What to produce → With every picture left out, restate the listing below exactly as written.

The data →
^^^^^^^^^^^^^^^^

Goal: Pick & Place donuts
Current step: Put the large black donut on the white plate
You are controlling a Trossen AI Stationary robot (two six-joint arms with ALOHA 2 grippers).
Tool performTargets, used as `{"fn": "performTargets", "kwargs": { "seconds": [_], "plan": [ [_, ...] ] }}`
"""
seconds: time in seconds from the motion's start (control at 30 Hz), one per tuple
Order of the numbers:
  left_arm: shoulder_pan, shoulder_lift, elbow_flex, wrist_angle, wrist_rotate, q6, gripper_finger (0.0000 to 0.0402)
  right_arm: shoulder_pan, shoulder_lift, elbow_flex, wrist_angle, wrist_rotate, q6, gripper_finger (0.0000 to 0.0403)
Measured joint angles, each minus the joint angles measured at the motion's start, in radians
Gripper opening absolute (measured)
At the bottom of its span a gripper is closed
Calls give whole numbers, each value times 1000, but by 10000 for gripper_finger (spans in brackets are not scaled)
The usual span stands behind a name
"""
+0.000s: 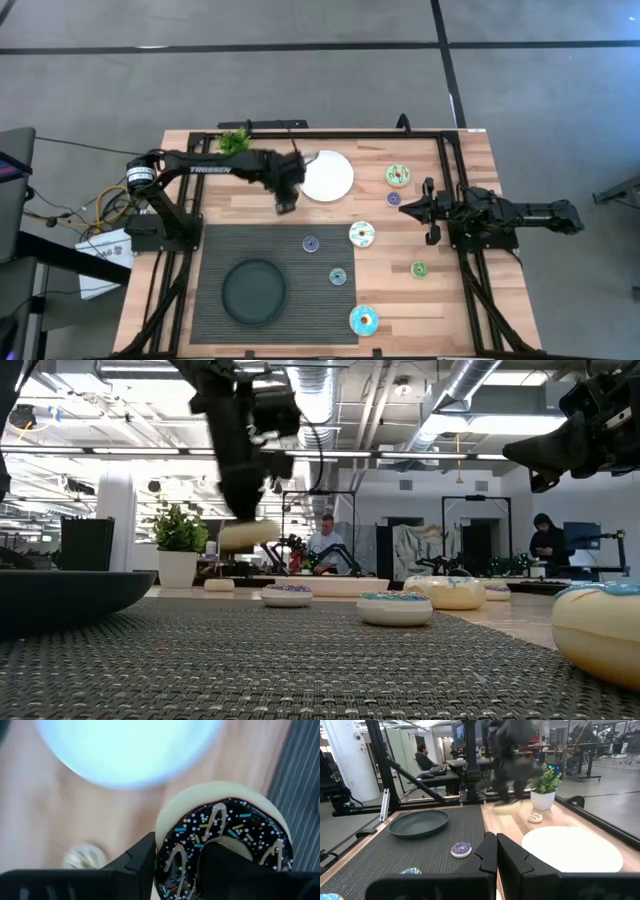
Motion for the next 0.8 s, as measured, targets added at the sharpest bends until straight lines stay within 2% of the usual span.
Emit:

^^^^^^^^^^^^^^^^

Result of this task →
Goal: Pick & Place donuts
Current step: Put the large black donut on the white plate
You are controlling a Trossen AI Stationary robot (two six-joint arms with ALOHA 2 grippers).
Tool performTargets, used as `{"fn": "performTargets", "kwargs": { "seconds": [_], "plan": [ [_, ...] ] }}`
"""
seconds: time in seconds from the motion's start (control at 30 Hz), one per tuple
Order of the numbers:
  left_arm: shoulder_pan, shoulder_lift, elbow_flex, wrist_angle, wrist_rotate, q6, gripper_finger (0.0000 to 0.0402)
  right_arm: shoulder_pan, shoulder_lift, elbow_flex, wrist_angle, wrist_rotate, q6, gripper_finger (0.0000 to 0.0403)
Measured joint angles, each minus the joint angles measured at the motion's start, in radians
Gripper opening absolute (measured)
At the bottom of its span a gripper is closed
Calls give whole numbers, each value times 1000, but by 10000 for gripper_finger (spans in brackets are not scaled)
The usual span stands behind a name
"""
+0.000s: 
Motion for the next 0.8 s, as measured, targets added at the sharpest bends until straight lines stay within 2% of the usual span.
Emit:

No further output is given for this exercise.